Barcelona is the tip of the iceberg, for being the club with the highest salary mass. But the rest of the top clubs in Europe are experiencing similar situations. Dortmund has closed this season with losses of 44 million and already announces 75 for next. Its president, Hans-Joachim Watzke, offered a diagnosis shared by all his colleagues: “We will only benefit again if there are no restrictions on attendance at stadiums. We must be patient. Football is extremely difficult to imagine without fans and it is time to endure “. Roma, who lost 204 million this past year, need to enter 140 million and announced a capital increase in June to try to save the club financially.

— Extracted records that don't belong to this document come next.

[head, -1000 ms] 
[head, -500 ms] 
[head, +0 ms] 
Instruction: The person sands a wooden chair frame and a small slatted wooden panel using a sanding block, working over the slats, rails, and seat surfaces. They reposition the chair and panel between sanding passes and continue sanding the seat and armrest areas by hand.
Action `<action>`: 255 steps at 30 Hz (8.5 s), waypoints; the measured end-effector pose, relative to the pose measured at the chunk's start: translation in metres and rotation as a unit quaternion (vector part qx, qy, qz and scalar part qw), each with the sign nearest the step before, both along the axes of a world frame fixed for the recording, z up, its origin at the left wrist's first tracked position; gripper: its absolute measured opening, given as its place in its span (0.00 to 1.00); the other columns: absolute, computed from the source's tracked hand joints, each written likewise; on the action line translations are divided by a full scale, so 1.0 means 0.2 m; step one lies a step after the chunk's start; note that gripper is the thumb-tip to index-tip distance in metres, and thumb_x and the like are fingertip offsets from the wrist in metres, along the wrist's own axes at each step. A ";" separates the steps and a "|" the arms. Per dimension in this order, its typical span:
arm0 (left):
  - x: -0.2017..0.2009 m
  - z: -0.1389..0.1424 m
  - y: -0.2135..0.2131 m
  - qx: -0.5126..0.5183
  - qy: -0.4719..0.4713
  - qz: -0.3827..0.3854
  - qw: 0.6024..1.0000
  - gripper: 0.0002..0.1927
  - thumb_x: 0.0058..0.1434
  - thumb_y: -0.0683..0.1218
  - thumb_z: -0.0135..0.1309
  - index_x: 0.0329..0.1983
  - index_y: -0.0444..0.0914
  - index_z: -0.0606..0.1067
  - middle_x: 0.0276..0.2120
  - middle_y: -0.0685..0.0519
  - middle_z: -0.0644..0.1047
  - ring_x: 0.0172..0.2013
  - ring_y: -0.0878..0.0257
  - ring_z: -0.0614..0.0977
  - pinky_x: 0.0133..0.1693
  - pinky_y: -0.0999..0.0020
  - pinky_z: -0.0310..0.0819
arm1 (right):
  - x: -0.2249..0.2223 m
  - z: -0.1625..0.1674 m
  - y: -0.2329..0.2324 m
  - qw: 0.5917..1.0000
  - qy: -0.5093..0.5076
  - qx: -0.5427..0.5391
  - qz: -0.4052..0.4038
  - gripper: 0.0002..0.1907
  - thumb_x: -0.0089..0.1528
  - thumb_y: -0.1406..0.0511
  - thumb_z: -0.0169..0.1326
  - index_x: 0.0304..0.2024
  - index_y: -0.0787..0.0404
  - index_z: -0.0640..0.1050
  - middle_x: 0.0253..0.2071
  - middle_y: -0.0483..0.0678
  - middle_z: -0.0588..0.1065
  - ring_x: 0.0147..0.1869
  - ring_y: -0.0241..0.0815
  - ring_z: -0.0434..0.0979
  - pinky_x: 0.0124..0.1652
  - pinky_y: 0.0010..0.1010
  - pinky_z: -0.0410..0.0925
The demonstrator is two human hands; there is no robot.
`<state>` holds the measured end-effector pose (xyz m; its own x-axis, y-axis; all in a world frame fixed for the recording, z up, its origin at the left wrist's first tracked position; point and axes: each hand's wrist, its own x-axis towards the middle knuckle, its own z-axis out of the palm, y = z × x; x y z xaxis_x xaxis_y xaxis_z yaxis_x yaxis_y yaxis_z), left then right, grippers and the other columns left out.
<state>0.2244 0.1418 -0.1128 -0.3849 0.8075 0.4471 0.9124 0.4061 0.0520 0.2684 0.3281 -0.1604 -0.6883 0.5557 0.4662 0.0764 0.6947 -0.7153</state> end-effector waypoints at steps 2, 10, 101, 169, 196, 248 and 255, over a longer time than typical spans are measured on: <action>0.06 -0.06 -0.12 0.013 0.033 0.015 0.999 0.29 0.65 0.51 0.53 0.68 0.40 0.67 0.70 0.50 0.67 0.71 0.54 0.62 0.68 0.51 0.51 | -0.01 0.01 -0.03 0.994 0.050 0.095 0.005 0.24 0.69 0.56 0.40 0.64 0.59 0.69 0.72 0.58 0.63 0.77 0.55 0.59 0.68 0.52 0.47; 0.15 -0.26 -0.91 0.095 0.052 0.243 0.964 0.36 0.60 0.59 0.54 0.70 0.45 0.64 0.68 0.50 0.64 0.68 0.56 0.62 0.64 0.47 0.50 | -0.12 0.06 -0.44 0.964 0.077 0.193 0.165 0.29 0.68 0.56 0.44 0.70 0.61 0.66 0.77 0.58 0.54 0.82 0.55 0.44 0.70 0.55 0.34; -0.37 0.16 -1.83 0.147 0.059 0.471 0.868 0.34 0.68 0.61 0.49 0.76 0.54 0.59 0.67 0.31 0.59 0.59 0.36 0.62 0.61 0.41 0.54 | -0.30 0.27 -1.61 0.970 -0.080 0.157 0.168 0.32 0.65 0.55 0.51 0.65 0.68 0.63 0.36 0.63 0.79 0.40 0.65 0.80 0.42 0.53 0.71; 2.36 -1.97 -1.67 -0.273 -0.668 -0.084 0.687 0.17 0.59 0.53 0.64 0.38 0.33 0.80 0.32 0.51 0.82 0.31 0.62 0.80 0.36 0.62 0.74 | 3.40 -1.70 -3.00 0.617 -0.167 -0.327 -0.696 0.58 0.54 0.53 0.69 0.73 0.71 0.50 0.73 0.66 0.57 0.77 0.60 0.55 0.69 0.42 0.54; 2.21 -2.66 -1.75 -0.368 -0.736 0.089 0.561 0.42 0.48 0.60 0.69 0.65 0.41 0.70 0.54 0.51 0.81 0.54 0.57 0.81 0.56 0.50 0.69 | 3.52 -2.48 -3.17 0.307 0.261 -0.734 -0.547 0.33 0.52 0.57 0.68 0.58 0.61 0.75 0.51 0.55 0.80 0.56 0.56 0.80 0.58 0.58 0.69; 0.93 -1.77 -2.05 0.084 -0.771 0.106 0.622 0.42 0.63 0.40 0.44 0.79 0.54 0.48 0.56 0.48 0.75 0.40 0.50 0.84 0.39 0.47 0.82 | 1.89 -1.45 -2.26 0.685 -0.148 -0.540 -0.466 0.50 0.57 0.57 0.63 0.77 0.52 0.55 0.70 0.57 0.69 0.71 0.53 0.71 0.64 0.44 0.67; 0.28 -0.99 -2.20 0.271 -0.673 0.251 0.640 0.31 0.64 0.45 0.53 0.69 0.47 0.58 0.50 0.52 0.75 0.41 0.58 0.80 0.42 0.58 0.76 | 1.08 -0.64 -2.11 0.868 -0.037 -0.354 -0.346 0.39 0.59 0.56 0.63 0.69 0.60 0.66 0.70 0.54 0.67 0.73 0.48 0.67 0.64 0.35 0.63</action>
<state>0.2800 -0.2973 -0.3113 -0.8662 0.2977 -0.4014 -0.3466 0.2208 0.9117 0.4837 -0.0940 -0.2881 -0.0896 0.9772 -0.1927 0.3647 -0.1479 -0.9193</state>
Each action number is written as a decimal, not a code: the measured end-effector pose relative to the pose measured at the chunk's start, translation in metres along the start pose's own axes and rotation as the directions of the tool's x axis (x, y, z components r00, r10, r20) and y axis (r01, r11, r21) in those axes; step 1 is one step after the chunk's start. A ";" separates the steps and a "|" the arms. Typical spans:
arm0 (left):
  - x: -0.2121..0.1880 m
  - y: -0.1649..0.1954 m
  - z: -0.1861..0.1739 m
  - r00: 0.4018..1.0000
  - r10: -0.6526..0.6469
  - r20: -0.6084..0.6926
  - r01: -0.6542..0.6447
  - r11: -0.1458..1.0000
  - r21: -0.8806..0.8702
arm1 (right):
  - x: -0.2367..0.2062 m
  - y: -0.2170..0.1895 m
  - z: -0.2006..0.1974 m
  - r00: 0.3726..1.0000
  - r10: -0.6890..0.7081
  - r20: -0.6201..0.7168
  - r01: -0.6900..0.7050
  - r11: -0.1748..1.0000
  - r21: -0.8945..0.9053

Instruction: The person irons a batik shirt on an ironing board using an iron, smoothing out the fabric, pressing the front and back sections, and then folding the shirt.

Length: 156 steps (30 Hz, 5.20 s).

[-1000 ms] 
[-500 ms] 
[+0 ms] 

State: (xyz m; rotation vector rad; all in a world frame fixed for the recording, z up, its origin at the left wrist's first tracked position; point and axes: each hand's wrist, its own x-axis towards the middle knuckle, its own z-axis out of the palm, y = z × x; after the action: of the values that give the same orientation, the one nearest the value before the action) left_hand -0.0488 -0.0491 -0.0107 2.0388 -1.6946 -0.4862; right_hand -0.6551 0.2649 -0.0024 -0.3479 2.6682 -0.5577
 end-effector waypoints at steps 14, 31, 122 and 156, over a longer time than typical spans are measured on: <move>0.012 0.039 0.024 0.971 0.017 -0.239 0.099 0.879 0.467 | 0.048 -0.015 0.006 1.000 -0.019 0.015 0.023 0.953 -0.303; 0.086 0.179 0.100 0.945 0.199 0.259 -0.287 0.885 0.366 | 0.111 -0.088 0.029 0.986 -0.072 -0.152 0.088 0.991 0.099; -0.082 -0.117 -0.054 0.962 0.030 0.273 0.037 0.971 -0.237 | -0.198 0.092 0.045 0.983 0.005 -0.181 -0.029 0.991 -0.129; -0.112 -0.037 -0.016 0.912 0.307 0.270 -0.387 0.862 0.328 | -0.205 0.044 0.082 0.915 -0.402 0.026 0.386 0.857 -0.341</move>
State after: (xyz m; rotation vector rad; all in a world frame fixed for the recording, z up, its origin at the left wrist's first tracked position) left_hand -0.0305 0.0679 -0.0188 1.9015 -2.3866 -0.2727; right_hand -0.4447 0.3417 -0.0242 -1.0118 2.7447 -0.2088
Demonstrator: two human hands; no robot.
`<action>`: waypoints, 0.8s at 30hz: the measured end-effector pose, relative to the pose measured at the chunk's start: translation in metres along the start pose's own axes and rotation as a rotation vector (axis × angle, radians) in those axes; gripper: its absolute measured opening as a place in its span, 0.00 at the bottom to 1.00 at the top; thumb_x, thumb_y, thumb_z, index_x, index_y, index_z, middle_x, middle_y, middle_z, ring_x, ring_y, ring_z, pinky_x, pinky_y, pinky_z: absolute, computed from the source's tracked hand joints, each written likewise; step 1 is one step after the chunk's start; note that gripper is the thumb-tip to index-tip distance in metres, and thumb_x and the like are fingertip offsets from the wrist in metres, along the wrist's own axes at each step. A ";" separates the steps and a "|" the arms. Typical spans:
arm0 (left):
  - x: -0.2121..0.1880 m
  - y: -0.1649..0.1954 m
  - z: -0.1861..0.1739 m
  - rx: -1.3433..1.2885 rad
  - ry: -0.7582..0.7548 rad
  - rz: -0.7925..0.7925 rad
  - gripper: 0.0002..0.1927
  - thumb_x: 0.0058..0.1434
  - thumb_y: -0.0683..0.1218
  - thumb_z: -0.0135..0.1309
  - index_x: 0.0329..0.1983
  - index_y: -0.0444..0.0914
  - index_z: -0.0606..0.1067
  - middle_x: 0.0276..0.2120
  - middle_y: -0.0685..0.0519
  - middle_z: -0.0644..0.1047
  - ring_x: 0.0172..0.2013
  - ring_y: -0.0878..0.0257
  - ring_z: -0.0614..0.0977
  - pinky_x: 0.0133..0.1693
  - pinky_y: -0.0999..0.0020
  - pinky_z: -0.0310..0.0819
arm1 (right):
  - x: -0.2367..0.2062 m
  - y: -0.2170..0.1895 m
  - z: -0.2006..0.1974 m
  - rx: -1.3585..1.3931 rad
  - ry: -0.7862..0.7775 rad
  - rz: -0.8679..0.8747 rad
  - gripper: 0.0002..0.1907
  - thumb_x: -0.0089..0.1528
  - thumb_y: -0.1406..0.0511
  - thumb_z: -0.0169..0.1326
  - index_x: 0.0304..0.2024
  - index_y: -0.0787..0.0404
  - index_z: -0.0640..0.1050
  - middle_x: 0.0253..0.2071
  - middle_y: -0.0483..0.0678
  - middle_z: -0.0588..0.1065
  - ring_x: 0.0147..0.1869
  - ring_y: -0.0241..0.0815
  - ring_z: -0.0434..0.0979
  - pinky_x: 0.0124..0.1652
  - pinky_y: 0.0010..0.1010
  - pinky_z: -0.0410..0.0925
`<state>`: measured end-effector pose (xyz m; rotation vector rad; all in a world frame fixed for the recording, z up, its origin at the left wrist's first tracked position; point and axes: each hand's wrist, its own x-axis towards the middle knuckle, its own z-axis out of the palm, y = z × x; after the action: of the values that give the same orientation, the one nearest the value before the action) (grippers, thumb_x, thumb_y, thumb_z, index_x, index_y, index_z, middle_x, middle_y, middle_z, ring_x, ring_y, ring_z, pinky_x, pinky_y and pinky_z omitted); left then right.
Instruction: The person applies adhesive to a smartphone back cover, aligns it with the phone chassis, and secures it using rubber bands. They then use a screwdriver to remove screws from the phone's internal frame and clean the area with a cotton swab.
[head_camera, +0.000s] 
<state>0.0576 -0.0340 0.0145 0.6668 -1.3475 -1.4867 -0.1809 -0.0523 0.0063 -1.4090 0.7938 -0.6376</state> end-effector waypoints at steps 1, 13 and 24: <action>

Real Madrid, however, saved the season because it had planned a profit of 40 million and that cushion saved it from the impact of the pandemic. The whites, who have turned all their expectations into the remodeling of a new Bernabéu that will boost the club’s ordinary income, are considering an austere budget for next season, which would be around 650 million. Something that would not cause a problem with the weight of your salary bill, since capital gains from transfers such as Achraf, Reguilón and Óscar Rodríguez give margin. And in addition, Florentino already closed a salary cut with the staff last year, given the imminent crisis of the pandemic, which allows him to be relieved.